Pire LBO de l’histoire : Elon Musk entraîne SG et BNP Paribas dans des dettes démesurées
Ce qui fut présenté comme le « deal du siècle » est devenu un véritable cauchemar financier pour les deux banques françaises ayant participé au financement des 13 milliards de dollars octroyés à Elon Musk pour l'acquisition du réseau social X. Ce qui est désormais qualifié de « colle » la plus longue de l’histoire des LBO (acquisitions financées par la dette) est surveillé de très près par les prêteurs.
En s'associant à Morgan Stanley, Bank of America, Barclays, MUFG et Mizuho, les deux banques françaises se retrouvent piégées depuis plus de deux ans avec ce prêt dans leurs bilans, incapable de le céder. Une situation sans précédent depuis la crise financière de 2008.
Le contexte est encore aggravé par la remontée des taux d'intérêt, entraînant des coûts de capital et des risques de pertes grandissants. En octobre 2022, la transaction avait été finalisée, mais déjà au printemps 2023, Bloomberg évaluait les pertes potentielles des banques à 4 milliards de dollars, contre « seulement » 500 millions un an auparavant. Et cela, malgré plusieurs remboursements partiels d’Elon Musk, qui a versé des tranches de 300 millions de dollars pour alléger sa dette.

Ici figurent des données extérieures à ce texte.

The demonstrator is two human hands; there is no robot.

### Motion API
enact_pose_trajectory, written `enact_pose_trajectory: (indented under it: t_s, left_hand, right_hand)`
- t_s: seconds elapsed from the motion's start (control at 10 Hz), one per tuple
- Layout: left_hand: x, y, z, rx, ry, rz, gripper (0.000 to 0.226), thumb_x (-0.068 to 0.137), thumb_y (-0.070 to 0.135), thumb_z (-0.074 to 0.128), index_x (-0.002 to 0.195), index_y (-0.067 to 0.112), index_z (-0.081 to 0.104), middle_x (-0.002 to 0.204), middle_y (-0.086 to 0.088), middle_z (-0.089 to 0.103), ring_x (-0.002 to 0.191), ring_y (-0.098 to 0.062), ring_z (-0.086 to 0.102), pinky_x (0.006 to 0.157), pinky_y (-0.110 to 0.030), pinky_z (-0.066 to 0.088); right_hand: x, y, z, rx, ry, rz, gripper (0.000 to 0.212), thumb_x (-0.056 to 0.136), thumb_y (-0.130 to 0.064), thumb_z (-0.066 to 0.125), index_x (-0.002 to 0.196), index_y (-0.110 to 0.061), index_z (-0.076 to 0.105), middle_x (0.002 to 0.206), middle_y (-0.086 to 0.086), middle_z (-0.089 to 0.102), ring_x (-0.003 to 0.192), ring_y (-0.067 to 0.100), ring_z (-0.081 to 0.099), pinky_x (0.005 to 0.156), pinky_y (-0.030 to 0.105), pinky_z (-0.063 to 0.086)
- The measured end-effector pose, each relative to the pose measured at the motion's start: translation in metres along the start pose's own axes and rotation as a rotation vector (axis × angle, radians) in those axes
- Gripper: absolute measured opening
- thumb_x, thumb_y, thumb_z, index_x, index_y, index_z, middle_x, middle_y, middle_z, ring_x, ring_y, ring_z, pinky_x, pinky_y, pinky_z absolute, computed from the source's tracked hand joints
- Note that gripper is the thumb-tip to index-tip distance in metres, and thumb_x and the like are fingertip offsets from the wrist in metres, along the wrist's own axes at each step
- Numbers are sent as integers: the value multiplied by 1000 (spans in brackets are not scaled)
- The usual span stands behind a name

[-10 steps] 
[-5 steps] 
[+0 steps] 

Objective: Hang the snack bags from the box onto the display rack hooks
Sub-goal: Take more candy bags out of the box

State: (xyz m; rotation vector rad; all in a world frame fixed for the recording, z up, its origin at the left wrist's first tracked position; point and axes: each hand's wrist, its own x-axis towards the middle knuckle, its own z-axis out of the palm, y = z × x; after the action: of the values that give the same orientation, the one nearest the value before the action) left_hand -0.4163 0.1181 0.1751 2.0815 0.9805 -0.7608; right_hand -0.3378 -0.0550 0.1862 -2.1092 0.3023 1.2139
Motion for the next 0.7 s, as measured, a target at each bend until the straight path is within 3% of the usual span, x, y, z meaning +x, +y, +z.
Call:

En somme, ce qui devait être une victoire éclatante est devenu une épine dans le pied des banques françaises, victimes d'un pari qui tourne au cauchemar financier.
Les LBO scrutés par la BCE
Malgré leur participation au financement de 13 milliards de dollars pour le rachat du réseau social X par Elon Musk, les deux banques françaises, BNP Paribas et Société Générale, sont nettement moins exposées que leurs homologues anglo-saxonnes. À l'annonce en 2022, BNP Paribas avait prêté 1,4 milliard de dollars, et après l'annulation d'une des lignes de crédit, la banque se retrouve aujourd'hui exposée à seulement 5 % de l'ensemble, soit environ 650 millions de dollars. Un montant certes réduit, mais qui tombe au plus mauvais moment.

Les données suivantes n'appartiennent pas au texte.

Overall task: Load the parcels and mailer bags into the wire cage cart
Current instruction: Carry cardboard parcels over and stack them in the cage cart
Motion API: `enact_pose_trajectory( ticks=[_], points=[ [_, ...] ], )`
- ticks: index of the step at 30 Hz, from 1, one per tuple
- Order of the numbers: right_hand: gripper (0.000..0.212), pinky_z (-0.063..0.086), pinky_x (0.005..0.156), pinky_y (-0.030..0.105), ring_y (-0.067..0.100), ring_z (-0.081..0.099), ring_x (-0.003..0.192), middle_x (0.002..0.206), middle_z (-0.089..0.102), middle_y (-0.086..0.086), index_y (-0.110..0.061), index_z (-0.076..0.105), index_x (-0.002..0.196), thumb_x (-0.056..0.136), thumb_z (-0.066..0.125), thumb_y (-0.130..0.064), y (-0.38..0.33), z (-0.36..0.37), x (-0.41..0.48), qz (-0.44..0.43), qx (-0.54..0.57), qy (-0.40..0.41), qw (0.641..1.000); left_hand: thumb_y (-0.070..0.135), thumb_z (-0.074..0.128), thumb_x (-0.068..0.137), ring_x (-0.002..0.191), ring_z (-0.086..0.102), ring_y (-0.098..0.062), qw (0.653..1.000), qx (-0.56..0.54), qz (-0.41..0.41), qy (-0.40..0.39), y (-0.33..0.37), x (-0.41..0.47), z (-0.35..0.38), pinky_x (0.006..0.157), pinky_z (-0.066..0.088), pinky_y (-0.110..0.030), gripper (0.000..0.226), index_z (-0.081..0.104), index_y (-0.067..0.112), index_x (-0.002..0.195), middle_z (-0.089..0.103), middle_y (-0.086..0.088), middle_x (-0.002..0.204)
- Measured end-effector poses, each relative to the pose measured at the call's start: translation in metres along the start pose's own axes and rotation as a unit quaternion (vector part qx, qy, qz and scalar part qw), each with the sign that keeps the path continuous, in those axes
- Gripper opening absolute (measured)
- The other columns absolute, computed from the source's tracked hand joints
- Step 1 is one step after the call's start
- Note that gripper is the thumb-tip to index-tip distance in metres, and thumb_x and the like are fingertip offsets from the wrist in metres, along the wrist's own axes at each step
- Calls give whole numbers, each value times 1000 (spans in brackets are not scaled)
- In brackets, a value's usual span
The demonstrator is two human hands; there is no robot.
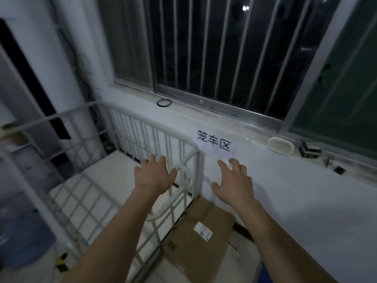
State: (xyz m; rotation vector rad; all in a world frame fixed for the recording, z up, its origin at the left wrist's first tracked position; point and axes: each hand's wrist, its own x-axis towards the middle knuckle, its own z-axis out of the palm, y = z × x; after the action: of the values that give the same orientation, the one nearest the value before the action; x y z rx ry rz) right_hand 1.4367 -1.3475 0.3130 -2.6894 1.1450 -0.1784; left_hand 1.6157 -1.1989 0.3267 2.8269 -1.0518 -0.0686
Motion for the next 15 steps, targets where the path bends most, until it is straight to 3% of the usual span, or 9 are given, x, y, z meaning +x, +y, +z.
enact_pose_trajectory(
  ticks=[4,8,11,15],
  points=[
    [68,40,99,42,29,23,138,158,15,2,-29,32,151,90,57,-49,-62,0,-7,-63,1,-2,998,58,31,98,129,43,-30,999,7,-48,20,-65,-36,-21,98,38,-45,58,43,20,141,44,-10,142],
    [62,41,104,45,30,15,144,163,5,-2,-26,40,145,90,56,-52,-151,6,-30,-143,14,-11,990,57,34,98,126,45,-32,990,7,-134,36,-153,-97,-43,98,41,-45,56,45,18,137,45,-12,138],
    [63,41,104,46,29,15,143,163,4,-3,-26,39,146,90,55,-53,-222,19,-67,-194,34,-21,980,55,38,97,119,50,-32,984,-4,-172,52,-209,-172,-45,94,43,-43,47,51,18,124,50,-9,128],
    [59,39,107,47,31,7,148,165,-6,-3,-28,39,143,92,56,-52,-339,47,-159,-305,31,-69,949,54,41,95,119,51,-30,956,-13,-290,39,-298,-311,-45,94,43,-43,44,52,19,120,50,-8,126]
  ],
)
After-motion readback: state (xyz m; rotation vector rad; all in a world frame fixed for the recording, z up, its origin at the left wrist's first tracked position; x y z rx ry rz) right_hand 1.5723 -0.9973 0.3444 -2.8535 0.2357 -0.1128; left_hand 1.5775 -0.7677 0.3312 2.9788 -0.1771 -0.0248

La Banque centrale européenne (BCE) menace en effet de renforcer les exigences en capital pour les banques de l'Union européenne trop exposées aux prêts à haut risque. BNP Paribas est particulièrement visée. Fin juin, la banque classait 13,1 milliards d'euros de prêts à effet de levier parmi ses expositions « sensibles », représentant 0,7 % de ses engagements bruts. Ce chiffre, bien qu'en baisse par rapport aux 18,4 milliards d'euros de 2022, a légèrement augmenté depuis la fin de l’année dernière.
Dans ce contexte, le financement accordé à Elon Musk apparaît hors norme par rapport aux pratiques habituelles de BNP Paribas en matière de LBO, où le montant moyen des prêts accordés tourne généralement autour de 12 millions d’euros. De plus, fin 2023, la banque a vu ses encours LBO en défaut plus que doubler, atteignant 762 millions d’euros, avec des provisions en hausse, désormais à 156 millions d’euros.
Ainsi, bien que BNP Paribas ait limité son exposition dans l’affaire Musk, le timing reste délicat alors que la BCE surveille de près les banques européennes sur leurs engagements risqués. La pression monte pour éviter de se retrouver sur la liste noire des institutions surchargées en capital.
Réduction d’exposition de la part de Société Générale
Société Générale, qui avait initialement prêté 875 millions de dollars à Elon Musk en 2022 pour l'acquisition du réseau X, a depuis réussi à réduire son exposition de plus de moitié, selon des sources proches du dossier. Malgré cette réduction, la banque reste vigilante face à la situation.
Dans son rapport annuel de l'année dernière, Société Générale signalait accorder une attention particulière à son portefeuille de leveraged buy-outs (LBO) et aux transactions à haut levier. Fin juin, elle recensait 5 milliards d'euros de prêts LBO, soit 0,4 % de ses engagements totaux, également considérés comme des secteurs « sensibles », à l'image de BNP Paribas. La banque n'a toutefois pas souhaité commenter sa position actuelle concernant le réseau X.
Selon une source proche du dossier, « aucune perte n’a été enregistrée sur le prêt à Elon Musk ni de défaut de paiement à ce jour », ce qui permet à la banque de continuer à financer d'autres transactions LBO. Cependant, la situation autour du financement de X reste sous une surveillance très attentive.